Yeah sure, everyone who is a WWII junkie likes to speculate on the 'what ifs' of the German uber weapons. And let's face it, those Nazis came up with some cool shit. Quite apart from Werner Von Braun, rocketry and the flying wing, the first operational jet fighter 262 was a nice addition to the distinguished pantheon of WW II German engineering. But let's not get carried away here admiring the bad guys. Awesome engineering got married with shitty philosophy and the result was worldwide devastation. Let's face it, the Nazi's were far from mainstream rationality even with their cool toys.

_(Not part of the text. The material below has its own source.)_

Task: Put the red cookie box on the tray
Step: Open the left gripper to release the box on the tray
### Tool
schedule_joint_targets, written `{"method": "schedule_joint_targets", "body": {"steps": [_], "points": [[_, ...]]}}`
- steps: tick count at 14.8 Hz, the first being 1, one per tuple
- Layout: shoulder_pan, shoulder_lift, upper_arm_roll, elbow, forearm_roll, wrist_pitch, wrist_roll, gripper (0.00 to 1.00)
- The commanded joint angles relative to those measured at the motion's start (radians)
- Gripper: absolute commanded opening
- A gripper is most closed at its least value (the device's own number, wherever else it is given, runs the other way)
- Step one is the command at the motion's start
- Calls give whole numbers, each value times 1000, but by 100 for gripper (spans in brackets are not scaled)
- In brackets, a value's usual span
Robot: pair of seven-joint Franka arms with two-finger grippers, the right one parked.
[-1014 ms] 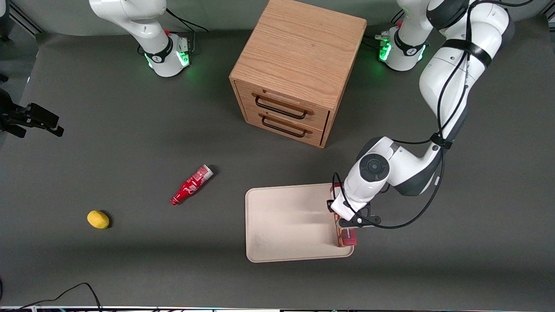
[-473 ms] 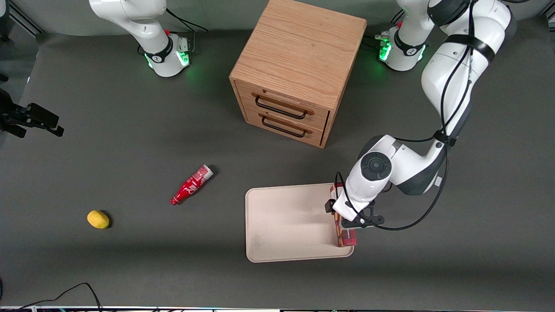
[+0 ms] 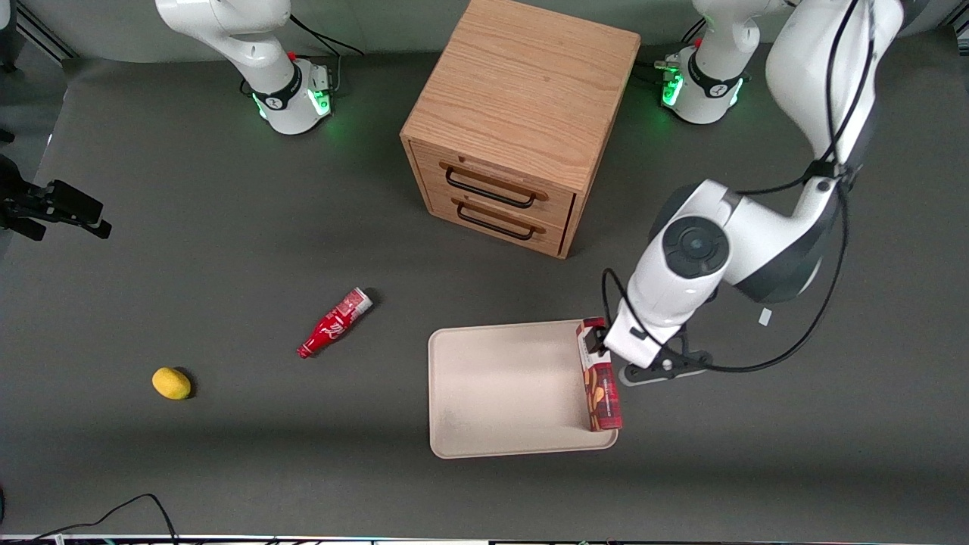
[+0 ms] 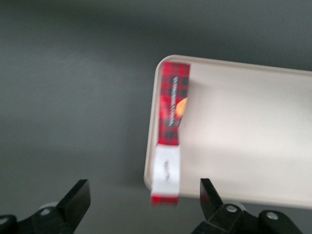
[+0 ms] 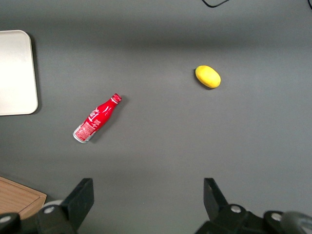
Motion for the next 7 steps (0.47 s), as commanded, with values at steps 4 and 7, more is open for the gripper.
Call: {"method": "schedule_joint_targets", "body": {"steps": [4,7], "points": [[-3,-323,248,23,-324,-358,350,100],[-5,-426,357,16,-382,-493,495,100]]}}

They wanted Lebensraum  and had eyes on gobbling up mainland Europe. Island Britain has always been a problem when any of the mainland Euro powers entertained plans of acquiring new real estate. Napoleon tried to isolate them with his Continental System. The Germans figured they could try a similar but  improved version in 1940 based on air superiority and an invasion fleet gathering at Dunkirk in a little operation called 'Sealion'. Goering and Messerschmitt himself agreed with the plan; so did the rest of the Nazi brass. Piston engined fighters it was to be. But that's always a weakness of governments getting into bed with the companies who manufacture the war material. You're liable to take the word of guys riding cash cows to the bank and miss something truly revolutionary. The 262 got placed on the back burner in favor of spamming more piston engined toys.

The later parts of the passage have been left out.